Here’s another way to say this:

Your product works because you get market feedback and adjust accordingly. Your content does not work because you get very little market feedback and, accordingly, can’t adjust.

Products work because they provide value to the user.

Content? Same same.

So if you continue to consider each piece of content you write to be a pristine and precious, butterfly-pinned-under-glass thing, then yes: you will certainly have created a few words that don’t embarrass anyone, and which justify the existence of a few marketers on your staff.

But, you will have absolutely no understanding of what your audience wants, and needs, and responds to.

Consequently, when it comes to making content, you will not improve.

Content needs a feedback loop

Consider your favorite news publications: e.g., The NYTimes, or Vox, or Portable Restroom Operator (actually a thing!).

The NYTimes or Vox or Portable Restroom Operator are not defined by any one single piece of quality content they publish.
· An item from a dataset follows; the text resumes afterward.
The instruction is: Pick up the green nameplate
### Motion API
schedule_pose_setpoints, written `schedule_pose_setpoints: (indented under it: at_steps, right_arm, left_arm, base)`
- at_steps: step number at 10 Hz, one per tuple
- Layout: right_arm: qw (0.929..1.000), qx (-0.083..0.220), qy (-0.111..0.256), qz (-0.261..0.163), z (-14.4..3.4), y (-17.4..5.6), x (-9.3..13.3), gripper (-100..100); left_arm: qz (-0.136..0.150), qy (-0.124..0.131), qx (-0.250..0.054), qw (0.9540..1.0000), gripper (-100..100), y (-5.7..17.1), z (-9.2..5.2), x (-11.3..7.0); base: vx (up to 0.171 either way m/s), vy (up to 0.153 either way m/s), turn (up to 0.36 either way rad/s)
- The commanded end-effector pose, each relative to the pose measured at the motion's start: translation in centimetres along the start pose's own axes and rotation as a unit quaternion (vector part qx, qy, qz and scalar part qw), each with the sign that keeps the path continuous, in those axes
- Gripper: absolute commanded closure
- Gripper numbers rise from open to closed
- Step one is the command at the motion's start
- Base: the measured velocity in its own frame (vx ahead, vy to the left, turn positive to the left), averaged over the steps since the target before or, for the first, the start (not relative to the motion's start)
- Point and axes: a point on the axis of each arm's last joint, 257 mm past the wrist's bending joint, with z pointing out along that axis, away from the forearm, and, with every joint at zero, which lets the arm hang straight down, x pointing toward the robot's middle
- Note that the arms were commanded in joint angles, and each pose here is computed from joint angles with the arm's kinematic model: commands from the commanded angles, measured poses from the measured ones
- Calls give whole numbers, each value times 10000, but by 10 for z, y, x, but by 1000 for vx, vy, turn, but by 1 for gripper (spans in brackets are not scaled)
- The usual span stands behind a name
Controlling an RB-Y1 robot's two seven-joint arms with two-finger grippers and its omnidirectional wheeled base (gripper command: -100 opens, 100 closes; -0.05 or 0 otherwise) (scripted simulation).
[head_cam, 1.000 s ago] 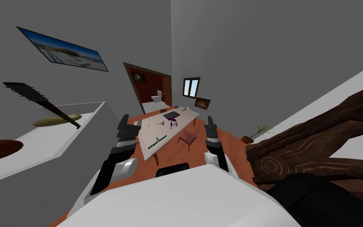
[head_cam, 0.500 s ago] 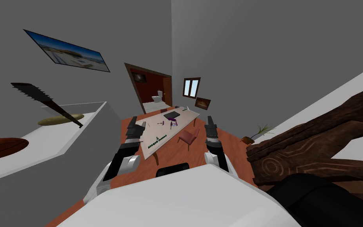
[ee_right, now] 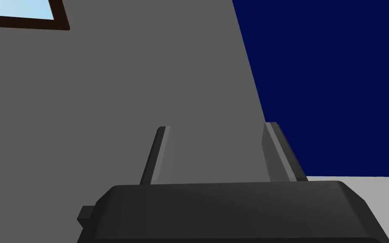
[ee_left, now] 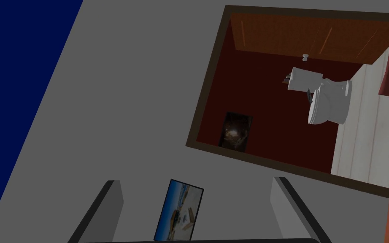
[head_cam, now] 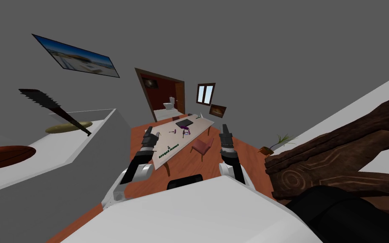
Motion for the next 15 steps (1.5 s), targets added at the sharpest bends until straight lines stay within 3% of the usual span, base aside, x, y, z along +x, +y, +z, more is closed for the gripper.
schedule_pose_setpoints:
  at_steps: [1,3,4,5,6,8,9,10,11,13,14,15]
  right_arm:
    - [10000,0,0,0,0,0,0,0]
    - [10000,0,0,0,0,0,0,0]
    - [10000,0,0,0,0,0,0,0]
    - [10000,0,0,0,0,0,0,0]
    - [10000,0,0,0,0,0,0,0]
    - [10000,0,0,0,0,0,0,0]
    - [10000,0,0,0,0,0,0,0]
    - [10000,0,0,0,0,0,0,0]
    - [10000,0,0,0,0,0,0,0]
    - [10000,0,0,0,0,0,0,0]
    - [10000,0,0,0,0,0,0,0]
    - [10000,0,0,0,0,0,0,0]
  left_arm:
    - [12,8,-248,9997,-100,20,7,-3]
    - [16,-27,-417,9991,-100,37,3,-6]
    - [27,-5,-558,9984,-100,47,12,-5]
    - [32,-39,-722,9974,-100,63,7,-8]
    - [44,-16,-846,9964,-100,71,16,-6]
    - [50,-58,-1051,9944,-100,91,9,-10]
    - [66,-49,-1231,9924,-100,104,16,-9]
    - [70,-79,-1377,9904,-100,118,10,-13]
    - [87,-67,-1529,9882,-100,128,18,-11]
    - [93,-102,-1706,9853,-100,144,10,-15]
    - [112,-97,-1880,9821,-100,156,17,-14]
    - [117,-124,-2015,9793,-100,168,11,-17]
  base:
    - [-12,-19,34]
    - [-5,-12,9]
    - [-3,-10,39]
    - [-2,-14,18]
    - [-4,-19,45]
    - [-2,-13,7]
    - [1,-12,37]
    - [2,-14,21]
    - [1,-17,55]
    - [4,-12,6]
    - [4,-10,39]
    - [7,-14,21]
Rather, their brands are defined by how consistently they publish quality content. That consistency creates audience attention and response. That audience attention and response is factored into the publication’s decisions about their next content.

In the same vein, no software product is defined by any one line of code. Rather, software products are defined by the consistent quality of its code. The software product creates user interaction and response. That user interaction and response is factored into the tech company’s decisions about their next lines of code.

Don’t think of a piece of content like a finished product. Think of a piece of content as a line of code.

This piece of content that you’re reading, right here, is not analogous to a product. Rather, this piece of content is a single line of code. The product of those lines of code is our brand, a handsome creative agency called Article Group.

After this article comes another article, and another article, and another article. Each article receives feedback, or not. With that feedback we can better decide whether to continue writing about a topic, or not.

The product is never finished. The brand never stops evolving.

Content iterates, just like your code.